A la mañana siguiente visitamos, entre un temporal de lluvia, entre mujeres y hombres, que caminaban como sombras, una Varanasi que olía a vida y a muerte a sándalo y a cloacas, a humo. Y por mi mente comenzaron a recorrer emociones, encuentros de páginas escritas. Un relato que escribí sobre Las Viudas Blancas en India, Almas errantes, lo titulé. Estaba ambientado en esa misma ciudad en la que puedes contemplar unos 2.000 templos, incluido el “Templo Dorado”, dedicado al dios hindú Shiva.
Y Llegamos a los crematorios y vimos como preparan las pilas de madera para el difunto que está a punto de llegar o que está en el suelo envuelto en sabanas, mientras sus familiares esperan el turno para poder incinerarlo. Después sus cenizas son lanzadas al Ganges y el fallecido podrá encontrar la vida eterna. Todos queríamos hacer fotos a pesar de que está prohibido. Y de repente me encontré con la mirada de un señor que estaba sentado junto a una pira. El hombre comenzó a hablar conmigo:
-Por favor no haga fotos, este es un lugar sagrado al que traemos a nuestros muertos
-Lo entiendo, añadí al mismo tiempo que bajé la cabeza avergonzada. Aunque él no esperaba ninguna respuesta. Él posiblemente rezaba mientras los restos del ser querido se incineraban.
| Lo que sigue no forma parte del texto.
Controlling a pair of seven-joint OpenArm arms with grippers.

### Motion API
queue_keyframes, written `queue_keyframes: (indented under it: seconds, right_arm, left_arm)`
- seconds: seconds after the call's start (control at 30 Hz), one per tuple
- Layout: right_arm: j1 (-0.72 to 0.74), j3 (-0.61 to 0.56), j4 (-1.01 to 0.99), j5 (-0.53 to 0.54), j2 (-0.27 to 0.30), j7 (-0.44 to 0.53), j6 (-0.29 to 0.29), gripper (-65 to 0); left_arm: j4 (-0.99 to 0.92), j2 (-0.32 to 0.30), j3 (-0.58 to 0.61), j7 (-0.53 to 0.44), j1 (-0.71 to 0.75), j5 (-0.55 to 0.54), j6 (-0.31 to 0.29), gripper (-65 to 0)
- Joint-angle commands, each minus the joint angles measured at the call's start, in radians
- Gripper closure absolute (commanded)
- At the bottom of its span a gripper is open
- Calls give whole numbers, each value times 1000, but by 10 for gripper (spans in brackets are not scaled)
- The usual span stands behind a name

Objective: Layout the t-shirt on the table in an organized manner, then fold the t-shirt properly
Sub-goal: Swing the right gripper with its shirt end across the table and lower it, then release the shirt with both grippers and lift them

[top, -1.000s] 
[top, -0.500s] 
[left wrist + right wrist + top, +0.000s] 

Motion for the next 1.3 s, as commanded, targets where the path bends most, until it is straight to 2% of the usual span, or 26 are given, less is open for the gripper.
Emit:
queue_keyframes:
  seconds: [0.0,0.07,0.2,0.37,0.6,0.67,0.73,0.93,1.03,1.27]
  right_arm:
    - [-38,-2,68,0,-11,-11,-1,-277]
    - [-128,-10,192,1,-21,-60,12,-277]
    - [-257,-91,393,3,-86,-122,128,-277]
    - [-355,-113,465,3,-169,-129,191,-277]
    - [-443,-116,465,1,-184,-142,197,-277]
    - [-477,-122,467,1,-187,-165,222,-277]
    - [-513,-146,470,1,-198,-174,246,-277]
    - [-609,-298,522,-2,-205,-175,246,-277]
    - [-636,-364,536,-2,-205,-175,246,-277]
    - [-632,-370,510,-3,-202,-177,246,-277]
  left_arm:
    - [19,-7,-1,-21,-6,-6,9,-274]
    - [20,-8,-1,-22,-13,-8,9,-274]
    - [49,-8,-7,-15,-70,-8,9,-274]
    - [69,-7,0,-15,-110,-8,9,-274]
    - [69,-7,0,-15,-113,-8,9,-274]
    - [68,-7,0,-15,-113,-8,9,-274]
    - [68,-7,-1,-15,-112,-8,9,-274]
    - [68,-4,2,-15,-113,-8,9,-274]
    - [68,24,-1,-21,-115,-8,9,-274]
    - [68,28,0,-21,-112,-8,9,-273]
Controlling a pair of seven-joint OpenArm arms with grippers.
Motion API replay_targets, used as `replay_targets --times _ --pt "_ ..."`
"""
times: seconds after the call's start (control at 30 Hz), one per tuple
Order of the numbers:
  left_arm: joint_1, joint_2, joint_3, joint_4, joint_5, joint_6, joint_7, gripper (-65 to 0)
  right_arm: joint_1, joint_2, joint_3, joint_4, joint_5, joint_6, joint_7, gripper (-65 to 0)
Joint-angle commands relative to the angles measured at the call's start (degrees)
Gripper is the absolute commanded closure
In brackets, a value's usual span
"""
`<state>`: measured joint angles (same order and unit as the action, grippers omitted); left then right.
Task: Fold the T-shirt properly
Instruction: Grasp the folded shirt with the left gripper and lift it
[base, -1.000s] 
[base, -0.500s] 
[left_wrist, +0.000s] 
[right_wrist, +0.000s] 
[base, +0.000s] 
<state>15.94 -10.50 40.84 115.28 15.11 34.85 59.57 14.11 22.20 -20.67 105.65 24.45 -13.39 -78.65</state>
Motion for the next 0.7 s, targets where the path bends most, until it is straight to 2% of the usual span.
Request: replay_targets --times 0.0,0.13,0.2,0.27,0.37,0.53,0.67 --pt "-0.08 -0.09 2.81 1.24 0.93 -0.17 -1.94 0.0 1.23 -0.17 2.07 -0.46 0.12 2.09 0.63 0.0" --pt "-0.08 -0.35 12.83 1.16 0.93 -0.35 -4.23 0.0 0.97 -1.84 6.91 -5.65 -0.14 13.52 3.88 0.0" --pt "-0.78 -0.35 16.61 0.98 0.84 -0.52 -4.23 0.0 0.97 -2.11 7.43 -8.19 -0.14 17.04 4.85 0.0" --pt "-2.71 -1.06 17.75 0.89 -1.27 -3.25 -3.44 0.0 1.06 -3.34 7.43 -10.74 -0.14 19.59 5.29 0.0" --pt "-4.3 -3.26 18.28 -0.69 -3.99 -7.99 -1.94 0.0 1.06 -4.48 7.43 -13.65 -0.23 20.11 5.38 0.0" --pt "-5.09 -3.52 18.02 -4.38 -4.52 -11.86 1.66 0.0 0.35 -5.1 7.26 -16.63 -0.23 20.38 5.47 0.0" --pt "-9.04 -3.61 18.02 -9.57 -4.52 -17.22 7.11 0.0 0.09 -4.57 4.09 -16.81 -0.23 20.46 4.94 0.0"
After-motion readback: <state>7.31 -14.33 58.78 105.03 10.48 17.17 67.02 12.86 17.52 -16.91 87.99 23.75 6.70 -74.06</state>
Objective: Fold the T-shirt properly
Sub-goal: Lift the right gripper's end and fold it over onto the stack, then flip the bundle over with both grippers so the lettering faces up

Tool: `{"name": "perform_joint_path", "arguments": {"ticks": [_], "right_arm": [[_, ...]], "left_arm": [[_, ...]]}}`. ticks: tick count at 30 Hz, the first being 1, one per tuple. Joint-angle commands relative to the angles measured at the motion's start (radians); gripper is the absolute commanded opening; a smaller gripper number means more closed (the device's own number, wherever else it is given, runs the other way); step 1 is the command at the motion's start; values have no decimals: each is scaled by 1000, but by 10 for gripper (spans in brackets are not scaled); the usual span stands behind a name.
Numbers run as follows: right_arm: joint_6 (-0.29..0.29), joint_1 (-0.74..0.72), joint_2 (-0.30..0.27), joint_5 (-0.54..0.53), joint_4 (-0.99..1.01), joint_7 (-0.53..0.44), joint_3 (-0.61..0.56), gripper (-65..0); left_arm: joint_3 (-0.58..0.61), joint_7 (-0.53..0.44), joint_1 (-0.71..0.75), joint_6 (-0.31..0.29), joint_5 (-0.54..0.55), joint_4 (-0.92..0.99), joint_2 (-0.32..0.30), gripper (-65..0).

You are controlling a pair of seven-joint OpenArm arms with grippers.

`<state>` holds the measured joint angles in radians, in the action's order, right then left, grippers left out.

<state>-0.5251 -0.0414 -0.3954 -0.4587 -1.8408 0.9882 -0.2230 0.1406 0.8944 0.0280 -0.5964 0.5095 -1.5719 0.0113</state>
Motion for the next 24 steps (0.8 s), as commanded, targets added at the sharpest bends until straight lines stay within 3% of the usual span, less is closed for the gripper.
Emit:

Esperaba arrojar las cenizas al río, romper el ciclo de las reencarnaciones y conseguir la liberación para el alma del familiar.
Si tuviera que regresar a India, Varanasi sería una de las primeras ciudades que volvería a visitar. Un lugar en donde se vive el cotidiano peregrinaje igual que una explosión volcánica. Una ciudad en el que se vive lo perenne, el sosiego infinito y la amorosa eternidad.